OR Days 2017

Over the years, the Swiss Operations Research Days have established themselves as a unique opportunity for researchers from the Swiss academic community, IBM Research and Operations Research professionals in Swiss enterprises and public organizations to learn about each other's work and interests.

The 15th Swiss Operations Research Days follow this tradition and bring researchers from Swiss universities, institutes of technology, and IBM Research together to exchange current research developments in Operations Research. The aim is not just to exchange knowledge, but to promote collaboration, initiate new projects and to have a god time with inspiring discussions.

The event will take place at the Universiy of Fribourg, from June 29 to June 30 2017, and is jointly organized by DS&OR and SVOR/ASRO and sponsored by SVOR/ASRO.

We invite members of IBM Research and Swiss OR researchers to submit abstracts about their recent research. We strongly encourage PhD students to present their result. The deadline for submission is June 14, 2017.

To register you need to be a member of SVOR or an IBM employee. The membership fee for SVOR is 80 CHF (free for students). For more information see the Registration page. For organizational reasons it is mandatory to register until at latest June 14, 2017.

This year we will have the pleasure to listen to the following plenary speakers:

Title: New Relaxtion-Based Approaches for Online and Large-Scale Optimization

Abstract: Optimization has been a key tool in various decision making processes for a long time. However, the type of problems we face has since changed considerably, with the advent of Big Data being a key driver of this change. A typical further challenge of increasing importance is the need to take decisions online in settings where data gets revealed over time. Within this loosely defined context of large-scale and online optimization, there are a multitude of problems which are hard to approach with existing techniques. In particular, designing solution techniques that are at the same time sufficiently fast to tackle even very large data sets, and deliver provably close-to-optimal solutions is a major challenge. In this talk, we show examples of how well-designed relaxations can achieve these goals in some relevant problem settings in online optimization and large-scale diversity maximization.
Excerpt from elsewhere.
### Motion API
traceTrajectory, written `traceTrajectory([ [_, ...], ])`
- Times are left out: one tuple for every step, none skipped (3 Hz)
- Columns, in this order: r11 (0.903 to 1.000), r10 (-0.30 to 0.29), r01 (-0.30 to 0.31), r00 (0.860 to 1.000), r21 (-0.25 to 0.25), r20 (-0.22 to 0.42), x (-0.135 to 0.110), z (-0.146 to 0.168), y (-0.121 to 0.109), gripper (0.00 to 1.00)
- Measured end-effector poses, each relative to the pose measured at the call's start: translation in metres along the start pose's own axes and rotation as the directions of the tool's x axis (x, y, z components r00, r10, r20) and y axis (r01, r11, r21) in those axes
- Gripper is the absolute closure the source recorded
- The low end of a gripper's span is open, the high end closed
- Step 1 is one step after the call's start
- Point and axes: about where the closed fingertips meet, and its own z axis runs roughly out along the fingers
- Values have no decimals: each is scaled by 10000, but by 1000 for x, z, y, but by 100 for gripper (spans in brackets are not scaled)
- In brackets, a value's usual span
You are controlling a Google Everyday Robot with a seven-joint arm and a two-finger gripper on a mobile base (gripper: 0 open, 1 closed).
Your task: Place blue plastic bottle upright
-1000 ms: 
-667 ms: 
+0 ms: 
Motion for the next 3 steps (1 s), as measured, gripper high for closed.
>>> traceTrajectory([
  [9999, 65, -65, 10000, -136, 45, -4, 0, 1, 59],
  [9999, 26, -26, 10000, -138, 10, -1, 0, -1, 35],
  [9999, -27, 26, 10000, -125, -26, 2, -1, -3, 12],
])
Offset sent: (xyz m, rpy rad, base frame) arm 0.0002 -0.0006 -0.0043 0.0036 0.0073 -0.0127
Title: Scaling up data mining techniques

Abstract: The overwhelming amount of available data poses a challenge for current data mining techniques. For large-scale data sets, the techniques either require extensive running time or tend to deliver unsatisfactory solutions. This talk provides an overview of widely-used classification techniques and compares them in terms of running time and performance. A novel scaling approach is proposed that can be applied to a wide range of classification and also clustering techniques. Computational results demonstrate that the scaling approach drastically reduces the running time of leading classification and clustering techniques with minor and often no loss in performance.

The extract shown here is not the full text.